GOAL OF THE EXERCISE >> Each line holding the string "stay" is to be copied from the data.

Items listed in a dataset

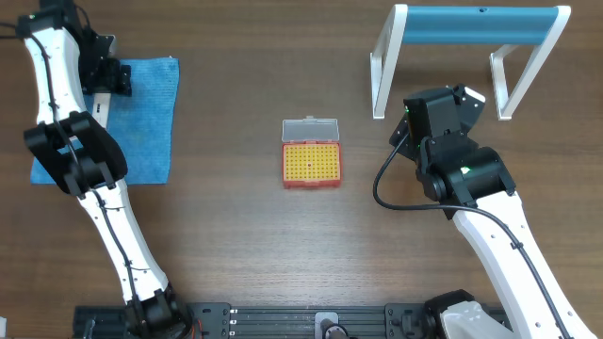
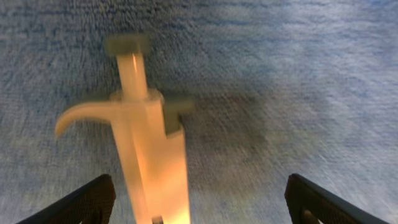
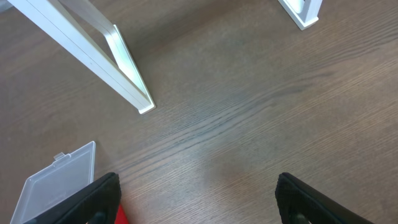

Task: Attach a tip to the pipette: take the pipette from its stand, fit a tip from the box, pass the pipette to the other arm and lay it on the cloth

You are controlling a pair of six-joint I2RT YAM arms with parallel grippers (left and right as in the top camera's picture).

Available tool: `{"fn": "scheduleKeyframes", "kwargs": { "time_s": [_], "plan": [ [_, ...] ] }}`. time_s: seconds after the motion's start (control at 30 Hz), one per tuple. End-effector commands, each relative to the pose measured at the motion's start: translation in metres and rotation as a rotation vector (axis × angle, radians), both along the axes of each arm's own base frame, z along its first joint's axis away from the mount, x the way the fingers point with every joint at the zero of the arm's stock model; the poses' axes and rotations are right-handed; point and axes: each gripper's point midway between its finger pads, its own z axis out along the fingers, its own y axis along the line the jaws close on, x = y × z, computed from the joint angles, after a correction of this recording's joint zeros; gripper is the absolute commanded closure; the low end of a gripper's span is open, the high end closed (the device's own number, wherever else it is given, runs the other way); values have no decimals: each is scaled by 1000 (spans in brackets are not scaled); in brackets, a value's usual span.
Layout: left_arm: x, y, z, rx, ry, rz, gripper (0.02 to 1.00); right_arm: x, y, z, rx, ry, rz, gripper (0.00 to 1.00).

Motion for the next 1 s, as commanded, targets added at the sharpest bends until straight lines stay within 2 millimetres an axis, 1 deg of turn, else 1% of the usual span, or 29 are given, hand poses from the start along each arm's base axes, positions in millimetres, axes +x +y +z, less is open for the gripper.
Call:
{"fn": "scheduleKeyframes", "kwargs": {
  "time_s": [0.03, 0.07, 0.13, 0.17, 0.2, 0.23, 0.3, 0.33, 0.4, 0.43, 0.47, 0.5, 0.53, 0.57, 0.6, 0.63, 0.67, 0.73, 0.77, 0.8, 0.87, 0.9, 0.93, 1.0],
  "plan": [
    [25, -13, 119, 39, -253, 113, 132, 4, 0, 11, -1, -39, -18, 187],
    [24, -23, 143, 6, -303, 130, 132, 4, -1, 13, -3, -49, -21, 187],
    [19, -50, 194, -74, -412, 94, 132, 5, -5, 21, -11, -82, -35, 187],
    [10, -62, 225, -86, -467, 74, 132, 5, -11, 29, -35, -114, -58, 187],
    [1, -66, 245, -67, -499, 69, 132, 5, -15, 34, -50, -133, -74, 187],
    [-3, -67, 263, -42, -542, 87, 132, 4, -20, 39, -66, -151, -90, 187],
    [-19, -77, 305, -6, -621, 56, 130, -1, -33, 53, -109, -200, -135, 187],
    [-30, -83, 329, 2, -671, 53, 132, -5, -37, 61, -134, -221, -134, 185],
    [-53, -94, 365, 3, -746, 47, 130, -10, -39, 72, -170, -239, -87, 187],
    [-65, -99, 381, 5, -779, 47, 132, -15, -38, 81, -204, -252, -39, 185],
    [-83, -105, 400, 9, -814, 45, 132, -19, -37, 88, -228, -266, 0, 185],
    [-101, -114, 415, 0, -840, 48, 132, -25, -33, 97, -250, -288, 47, 187],
    [-113, -121, 423, -7, -852, 38, 130, -30, -30, 102, -258, -302, 75, 187],
    [-134, -134, 433, -27, -861, 19, 130, -38, -27, 112, -270, -336, 107, 185],
    [-152, -145, 437, -43, -860, 3, 130, -45, -24, 120, -285, -365, 130, 187],
    [-176, -158, 437, -64, -845, -4, 130, -54, -22, 130, -316, -400, 166, 185],
    [-196, -169, 433, -81, -826, -11, 130, -64, -21, 138, -353, -433, 195, 187],
    [-236, -189, 415, -120, -772, -23, 130, -80, -19, 144, -373, -483, 236, 185],
    [-262, -200, 399, -149, -733, -19, 130, -87, -16, 144, -376, -501, 280, 187],
    [-282, -208, 385, -170, -705, -9, 130, -96, -13, 142, -365, -521, 317, 185],
    [-318, -215, 358, -204, -676, 35, 130, -111, -11, 137, -338, -551, 369, 185],
    [-334, -217, 348, -221, -682, 70, 130, -121, -11, 135, -314, -582, 398, 185],
    [-349, -219, 339, -234, -705, 98, 128, -129, -14, 135, -296, -611, 409, 185],
    [-371, -221, 330, -258, -777, 139, 130, -143, -26, 136, -286, -651, 418, 185]
  ]
}}
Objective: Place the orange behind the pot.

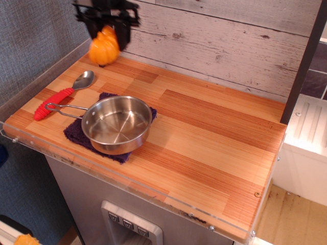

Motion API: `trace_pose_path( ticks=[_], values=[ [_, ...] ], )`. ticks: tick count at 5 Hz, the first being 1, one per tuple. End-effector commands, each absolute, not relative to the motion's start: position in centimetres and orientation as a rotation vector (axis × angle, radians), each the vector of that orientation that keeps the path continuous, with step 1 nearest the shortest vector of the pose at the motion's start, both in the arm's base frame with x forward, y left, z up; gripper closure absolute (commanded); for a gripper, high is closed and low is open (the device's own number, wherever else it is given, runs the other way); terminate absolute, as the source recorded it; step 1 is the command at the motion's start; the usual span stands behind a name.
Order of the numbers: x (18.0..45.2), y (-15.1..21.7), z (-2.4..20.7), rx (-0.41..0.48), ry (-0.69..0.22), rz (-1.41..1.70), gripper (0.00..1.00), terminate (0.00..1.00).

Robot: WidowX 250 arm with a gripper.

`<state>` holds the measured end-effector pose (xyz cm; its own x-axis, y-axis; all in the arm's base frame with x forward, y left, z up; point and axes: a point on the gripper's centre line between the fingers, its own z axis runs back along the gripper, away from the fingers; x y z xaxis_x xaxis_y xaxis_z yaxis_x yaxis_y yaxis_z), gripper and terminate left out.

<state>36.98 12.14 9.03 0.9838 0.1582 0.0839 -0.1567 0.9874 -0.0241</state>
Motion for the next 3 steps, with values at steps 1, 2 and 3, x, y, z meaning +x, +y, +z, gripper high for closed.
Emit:
trace_pose_path(
  ticks=[1, 2, 3],
  values=[
    [39.06, 13.14, 7.15, 0.049, -0.102, 0.15, 1.0, 0.0],
    [39.33, 13.84, 6.26, 0.051, -0.09, 0.151, 0.0, 0.0],
    [39.44, 13.97, 6.35, 0.04, -0.104, 0.156, 0.0, 0.0]
  ],
)
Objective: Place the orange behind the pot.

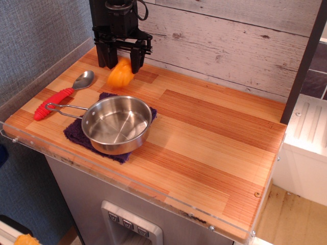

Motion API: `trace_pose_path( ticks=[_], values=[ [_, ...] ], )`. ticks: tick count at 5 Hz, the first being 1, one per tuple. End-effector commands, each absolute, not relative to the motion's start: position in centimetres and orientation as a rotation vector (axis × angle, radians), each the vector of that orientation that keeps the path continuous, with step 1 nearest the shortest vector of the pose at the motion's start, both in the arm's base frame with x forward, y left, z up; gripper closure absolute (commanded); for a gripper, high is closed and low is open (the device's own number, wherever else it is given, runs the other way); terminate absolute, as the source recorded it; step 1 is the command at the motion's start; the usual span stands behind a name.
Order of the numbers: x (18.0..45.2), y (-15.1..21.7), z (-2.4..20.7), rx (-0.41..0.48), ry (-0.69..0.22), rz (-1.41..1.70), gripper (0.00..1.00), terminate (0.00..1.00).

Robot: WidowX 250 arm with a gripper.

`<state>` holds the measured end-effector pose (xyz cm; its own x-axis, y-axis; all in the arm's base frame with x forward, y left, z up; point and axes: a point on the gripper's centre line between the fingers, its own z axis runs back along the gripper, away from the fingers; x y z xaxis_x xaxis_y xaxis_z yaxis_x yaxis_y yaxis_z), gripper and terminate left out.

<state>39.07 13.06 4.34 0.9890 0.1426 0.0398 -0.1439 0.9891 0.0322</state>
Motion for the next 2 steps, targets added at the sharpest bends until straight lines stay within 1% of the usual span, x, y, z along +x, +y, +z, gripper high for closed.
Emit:
trace_pose_path(
  ticks=[1, 2],
  values=[
    [39.3, 13.9, 8.3, 0.034, -0.136, 0.145, 0.0, 0.0],
    [38.5, 13.0, 13.2, -0.024, -0.222, 0.139, 0.0, 0.0]
  ],
)
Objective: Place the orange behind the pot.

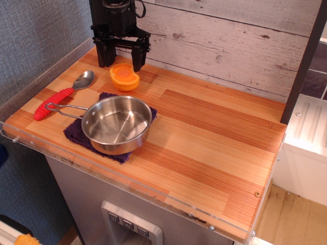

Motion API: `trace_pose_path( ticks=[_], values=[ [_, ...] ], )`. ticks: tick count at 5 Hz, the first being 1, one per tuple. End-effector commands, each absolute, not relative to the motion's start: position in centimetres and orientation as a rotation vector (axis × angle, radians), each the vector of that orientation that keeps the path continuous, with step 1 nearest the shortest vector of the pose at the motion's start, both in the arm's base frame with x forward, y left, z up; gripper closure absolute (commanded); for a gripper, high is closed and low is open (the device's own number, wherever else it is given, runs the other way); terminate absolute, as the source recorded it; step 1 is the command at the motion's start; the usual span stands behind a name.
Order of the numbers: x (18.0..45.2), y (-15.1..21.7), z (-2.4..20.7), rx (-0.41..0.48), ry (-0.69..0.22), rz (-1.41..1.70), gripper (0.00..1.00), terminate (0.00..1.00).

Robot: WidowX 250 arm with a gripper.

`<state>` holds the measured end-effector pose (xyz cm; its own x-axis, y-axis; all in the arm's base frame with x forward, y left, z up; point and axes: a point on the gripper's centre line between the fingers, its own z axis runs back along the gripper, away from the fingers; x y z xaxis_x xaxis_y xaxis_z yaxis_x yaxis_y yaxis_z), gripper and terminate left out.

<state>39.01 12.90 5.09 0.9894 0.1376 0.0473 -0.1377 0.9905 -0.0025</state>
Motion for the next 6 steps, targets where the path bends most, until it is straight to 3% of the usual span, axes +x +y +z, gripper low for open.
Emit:
trace_pose_path(
  ticks=[1, 4, 5, 6],
  values=[
    [36.9, 11.1, 16.9, -0.067, -0.284, 0.072, 0.0, 0.0],
    [35.2, 10.2, 15.6, 0.079, -0.108, 0.053, 0.0, 0.0],
    [35.2, 10.2, 15.6, 0.079, -0.108, 0.053, 0.0, 0.0],
    [35.2, 10.2, 15.6, 0.079, -0.108, 0.053, 0.0, 1.0]
  ],
)
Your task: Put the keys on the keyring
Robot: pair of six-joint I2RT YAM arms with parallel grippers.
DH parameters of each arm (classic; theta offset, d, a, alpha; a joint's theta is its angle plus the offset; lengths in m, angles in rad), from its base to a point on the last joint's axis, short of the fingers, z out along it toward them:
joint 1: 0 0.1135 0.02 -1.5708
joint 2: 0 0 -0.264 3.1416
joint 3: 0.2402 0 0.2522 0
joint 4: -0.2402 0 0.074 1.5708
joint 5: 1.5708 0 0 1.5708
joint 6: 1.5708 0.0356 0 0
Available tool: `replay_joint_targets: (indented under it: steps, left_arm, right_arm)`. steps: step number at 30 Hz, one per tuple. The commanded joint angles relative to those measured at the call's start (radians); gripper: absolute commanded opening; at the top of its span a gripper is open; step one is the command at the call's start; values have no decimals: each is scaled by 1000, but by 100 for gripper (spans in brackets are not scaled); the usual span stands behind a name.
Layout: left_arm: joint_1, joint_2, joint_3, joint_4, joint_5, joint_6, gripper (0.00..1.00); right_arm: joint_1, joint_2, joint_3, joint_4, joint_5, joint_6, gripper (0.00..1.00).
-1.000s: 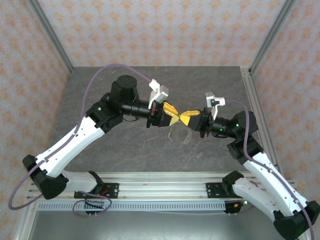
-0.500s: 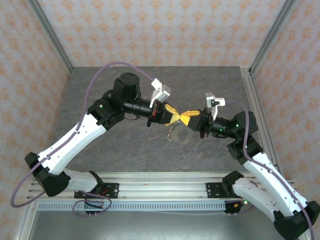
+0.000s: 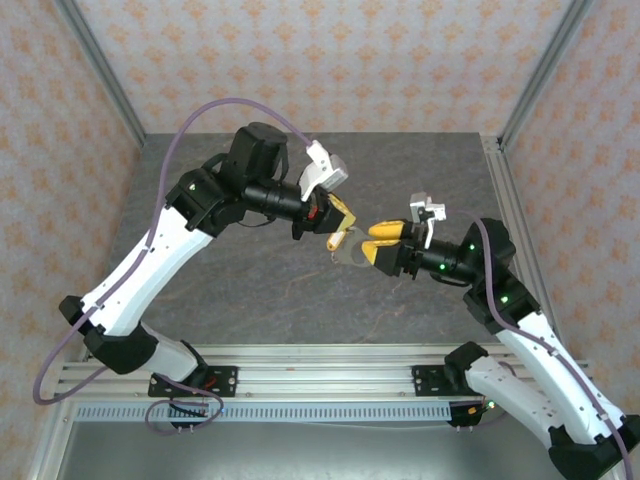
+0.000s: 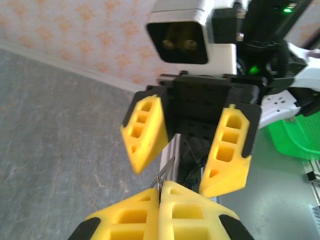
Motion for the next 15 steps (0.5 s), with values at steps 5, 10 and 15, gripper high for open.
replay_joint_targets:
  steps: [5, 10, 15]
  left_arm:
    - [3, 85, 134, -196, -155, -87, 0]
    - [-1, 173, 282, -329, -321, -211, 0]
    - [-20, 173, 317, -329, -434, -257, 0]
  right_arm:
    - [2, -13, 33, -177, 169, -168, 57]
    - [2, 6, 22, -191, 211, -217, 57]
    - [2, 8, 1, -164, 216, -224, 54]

ANSWER FOR THE TASK >>
Motion for the next 1 s, as commanded, targets added at the sharpest bends until straight lines stay within 2 millimetres an axis, 1 deg of turn, else 1% of the usual span, or 29 are given, hand poses from the start along each arm's base axes, positions in millimetres, axes +x +y +z, less is open for the gripper.
Motion for the next 2 steps, targets added at the sharpest bends until straight lines stay within 1% of the usual span, x, y, z along +x, +y, +z, gripper high for closed.

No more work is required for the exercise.